Ridley Scott’s retelling of the Hebrew enslavement under and liberation from the Egyptian tyranny is visually striking but narratively lacking work that’s miraculous only on a rather superficial level.
The screenwriters’ (there are as many as four of them, which is almost never a good sign) pursuit of a more humanistic, reality-based take on the legend is legitimate but the result – a protracted mid-section about the new-found domestic life of Moses – proves oddly out-of-place and encumbering for the film’s momentum. When the focus returns to the main business of killing people, the spectacles are brought back via the hellish extravaganza of the 10 plagues. But the stimulation remains optical as the lavishly staged mass slaughter never quite attains the moral or intellectual imperative that makes a story compelling.
That said, this is an unquestionably handsome production top to bottom. The art direction is particular and tasteful, bringing scale and design together to recreate the imposing, symmetrical grandeur of a lost empire. The costumes are gorgeously rendered, matching the overall golden look of the film with a tone of earthy luxury.
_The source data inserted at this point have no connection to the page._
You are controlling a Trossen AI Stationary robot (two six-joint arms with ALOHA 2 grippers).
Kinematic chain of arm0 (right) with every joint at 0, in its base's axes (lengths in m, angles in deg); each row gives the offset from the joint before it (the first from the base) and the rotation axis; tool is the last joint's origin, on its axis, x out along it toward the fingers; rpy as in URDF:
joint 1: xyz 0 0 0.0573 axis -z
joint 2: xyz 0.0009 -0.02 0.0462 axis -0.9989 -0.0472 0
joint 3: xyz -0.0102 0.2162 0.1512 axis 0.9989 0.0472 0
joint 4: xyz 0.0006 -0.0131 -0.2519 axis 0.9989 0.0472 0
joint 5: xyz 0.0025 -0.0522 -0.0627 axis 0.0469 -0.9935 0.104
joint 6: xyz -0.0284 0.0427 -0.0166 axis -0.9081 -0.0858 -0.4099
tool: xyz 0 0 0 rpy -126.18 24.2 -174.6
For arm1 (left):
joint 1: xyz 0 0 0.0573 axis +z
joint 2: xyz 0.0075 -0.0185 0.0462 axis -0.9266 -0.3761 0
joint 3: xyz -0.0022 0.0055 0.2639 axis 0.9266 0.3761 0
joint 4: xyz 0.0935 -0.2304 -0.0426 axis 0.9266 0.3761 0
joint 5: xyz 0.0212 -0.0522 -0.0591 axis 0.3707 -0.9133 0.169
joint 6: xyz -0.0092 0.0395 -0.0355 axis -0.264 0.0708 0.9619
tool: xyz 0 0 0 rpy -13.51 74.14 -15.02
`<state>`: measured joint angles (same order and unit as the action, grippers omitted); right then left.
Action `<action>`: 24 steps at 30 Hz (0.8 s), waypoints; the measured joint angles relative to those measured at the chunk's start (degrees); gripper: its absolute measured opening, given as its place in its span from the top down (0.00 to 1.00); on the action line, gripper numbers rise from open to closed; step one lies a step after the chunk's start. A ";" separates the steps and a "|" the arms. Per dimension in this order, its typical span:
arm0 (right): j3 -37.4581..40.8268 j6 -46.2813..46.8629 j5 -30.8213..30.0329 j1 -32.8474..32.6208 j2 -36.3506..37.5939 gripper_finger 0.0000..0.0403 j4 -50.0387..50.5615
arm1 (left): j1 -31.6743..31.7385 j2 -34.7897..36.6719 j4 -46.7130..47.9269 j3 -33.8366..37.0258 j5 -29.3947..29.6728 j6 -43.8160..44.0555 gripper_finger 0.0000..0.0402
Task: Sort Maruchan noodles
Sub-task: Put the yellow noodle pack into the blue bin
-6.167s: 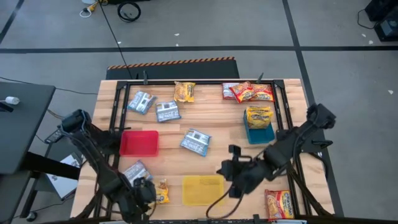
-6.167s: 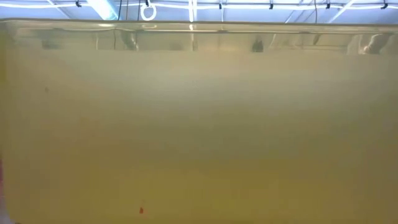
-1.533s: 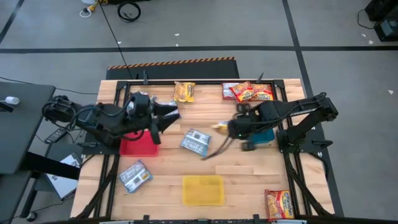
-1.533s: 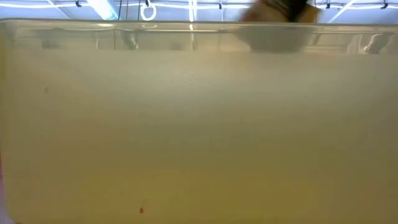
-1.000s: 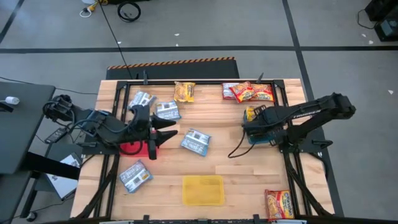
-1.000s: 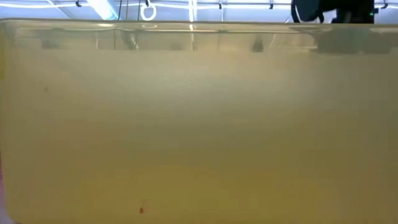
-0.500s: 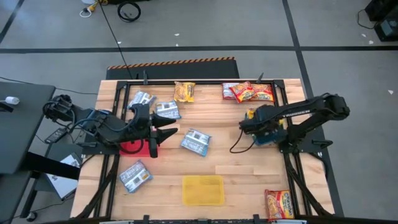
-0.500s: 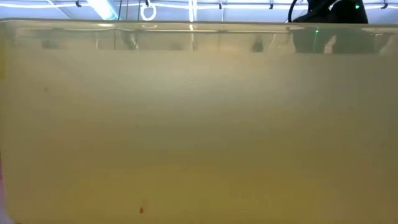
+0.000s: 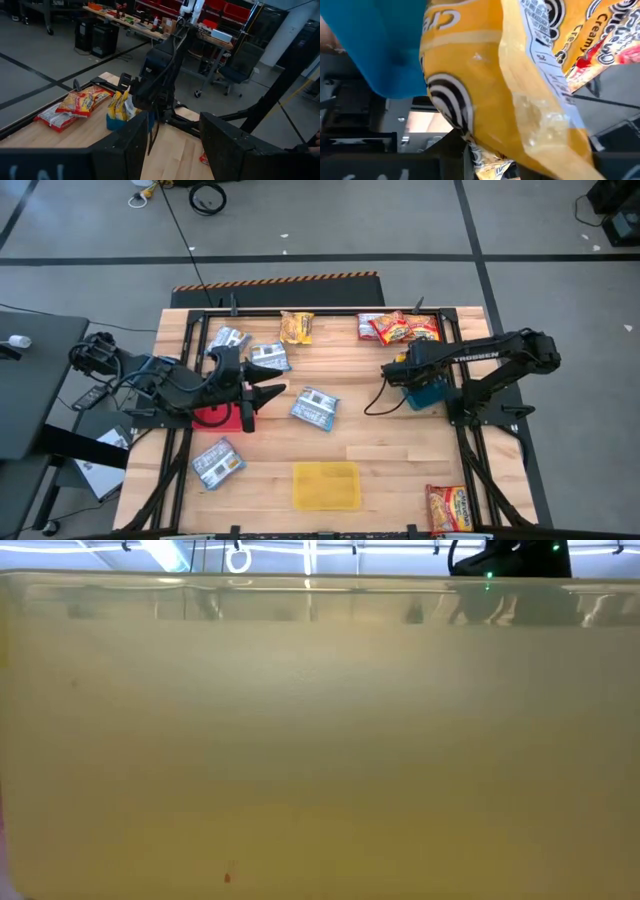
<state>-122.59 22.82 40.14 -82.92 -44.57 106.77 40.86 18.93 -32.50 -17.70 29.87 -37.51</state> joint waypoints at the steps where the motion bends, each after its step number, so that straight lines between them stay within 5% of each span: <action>1: 0.00 0.19 0.71 0.26 0.00 0.72 -0.01 | 0.20 -0.32 -0.14 -0.02 0.06 0.02 0.55; 17: 3.78 12.79 18.84 2.90 -0.05 0.74 -14.02 | 1.14 -2.60 -0.43 0.00 -1.66 1.88 0.55; 24: -4.53 13.57 17.65 2.87 -0.07 0.74 -4.22 | 1.33 -2.60 -0.42 0.00 -1.64 1.60 0.55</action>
<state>-127.12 36.39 57.80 -80.05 -44.64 102.55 42.19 16.33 -32.92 -17.70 28.23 -35.92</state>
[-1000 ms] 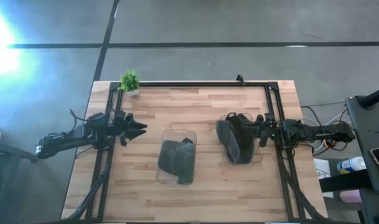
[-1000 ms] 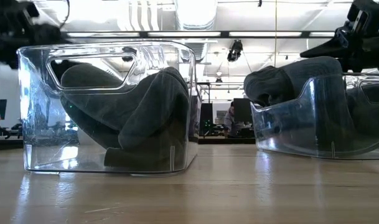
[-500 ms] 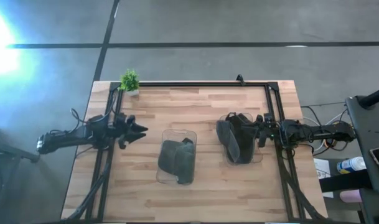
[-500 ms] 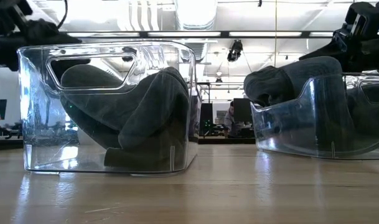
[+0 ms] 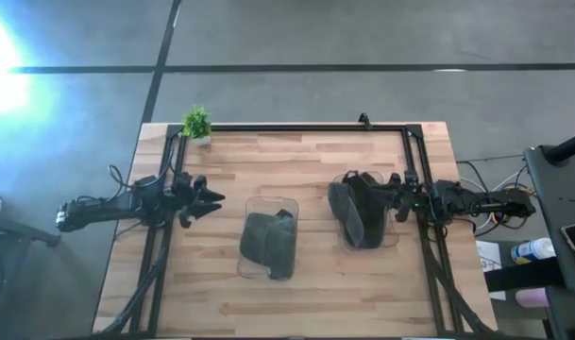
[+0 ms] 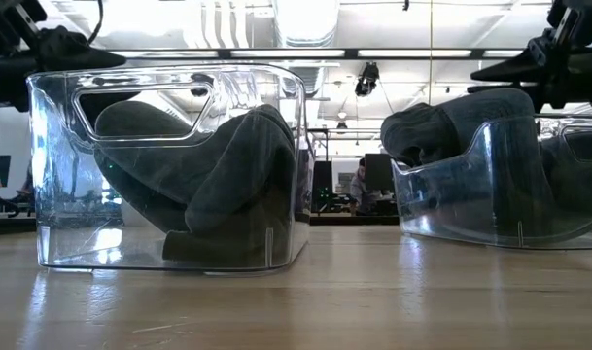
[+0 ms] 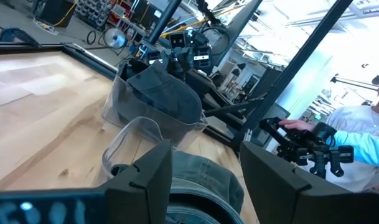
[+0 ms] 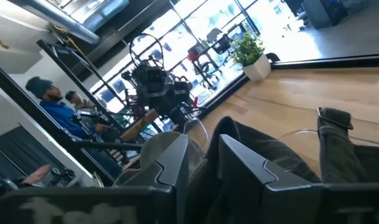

And although larger-than-life CG-ed imagery dominates many of the combat sequences, a sense of liveliness is often injected into the picture by the able, swift cinematography. Showcasing Scott’s mastery at orchestrating action scenes on gigantic canvas, all these elements align for the climatic parting – or closure – of the Red Sea, to evoke that trembly feeling of anticipation that’s not unlike a holy experience.
Biblical tales are supposed to be more about faith than plot, so it seems almost blasphemous to hold the movie’s incoherence and illogic against it. In this regard, the film’s biggest failing might be its unwillingness to give itself completely over to unreasoned spirituality, allowing unsuccessful attempts at dramatic tension to hold it in a somewhat awkward, neither-here-nor-there place.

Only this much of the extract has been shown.